TASK DESCRIPTION — From the listing below, reproduce word for word the part that opens with the line containing "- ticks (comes" and closes with the line containing "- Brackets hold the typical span"; reproduce nothing else.

DATA PROVIDED —
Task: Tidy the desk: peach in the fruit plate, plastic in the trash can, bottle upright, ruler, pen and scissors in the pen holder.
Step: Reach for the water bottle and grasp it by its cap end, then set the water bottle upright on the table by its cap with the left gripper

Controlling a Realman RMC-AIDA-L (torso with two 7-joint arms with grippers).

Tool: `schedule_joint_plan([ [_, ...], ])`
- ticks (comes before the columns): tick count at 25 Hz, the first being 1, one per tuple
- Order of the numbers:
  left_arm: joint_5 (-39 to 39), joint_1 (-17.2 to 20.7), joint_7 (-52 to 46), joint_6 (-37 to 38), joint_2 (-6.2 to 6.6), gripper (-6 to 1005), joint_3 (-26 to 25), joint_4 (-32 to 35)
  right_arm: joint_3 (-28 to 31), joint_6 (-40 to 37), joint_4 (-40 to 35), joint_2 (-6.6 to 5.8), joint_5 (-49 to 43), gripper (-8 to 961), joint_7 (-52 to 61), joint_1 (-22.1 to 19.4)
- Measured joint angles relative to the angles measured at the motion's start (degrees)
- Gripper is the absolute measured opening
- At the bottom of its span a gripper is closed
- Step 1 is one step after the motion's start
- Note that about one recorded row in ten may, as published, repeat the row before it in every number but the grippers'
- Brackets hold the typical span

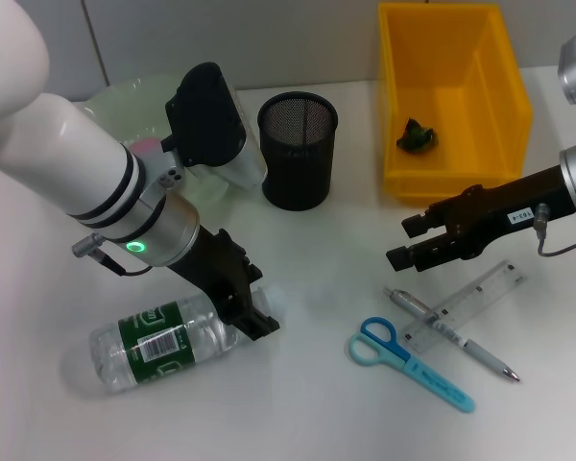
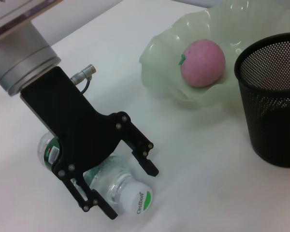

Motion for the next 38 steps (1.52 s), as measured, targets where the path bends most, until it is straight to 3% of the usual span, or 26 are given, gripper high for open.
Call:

SOLUTION BELOW —
- ticks (comes before the columns): tick count at 25 Hz, the first being 1, one per tuple
- Order of the numbers:
  left_arm: joint_5 (-39 to 39), joint_1 (-17.2 to 20.7), joint_7 (-52 to 46), joint_6 (-37 to 38), joint_2 (-6.2 to 6.6), gripper (-6 to 1005), joint_3 (-26 to 25), joint_4 (-32 to 35)
  right_arm: joint_3 (-28 to 31), joint_6 (-40 to 37), joint_4 (-40 to 35), joint_2 (-6.6 to 5.8), joint_5 (-49 to 43), gripper (-8 to 961), joint_7 (-52 to 61), joint_1 (-22.1 to 19.4)
- Measured joint angles relative to the angles measured at the motion's start (degrees)
- Gripper is the absolute measured opening
- At the bottom of its span a gripper is closed
- Step 1 is one step after the motion's start
- Note that about one recorded row in ten may, as published, repeat the row before it in every number but the grippers'
- Brackets hold the typical span

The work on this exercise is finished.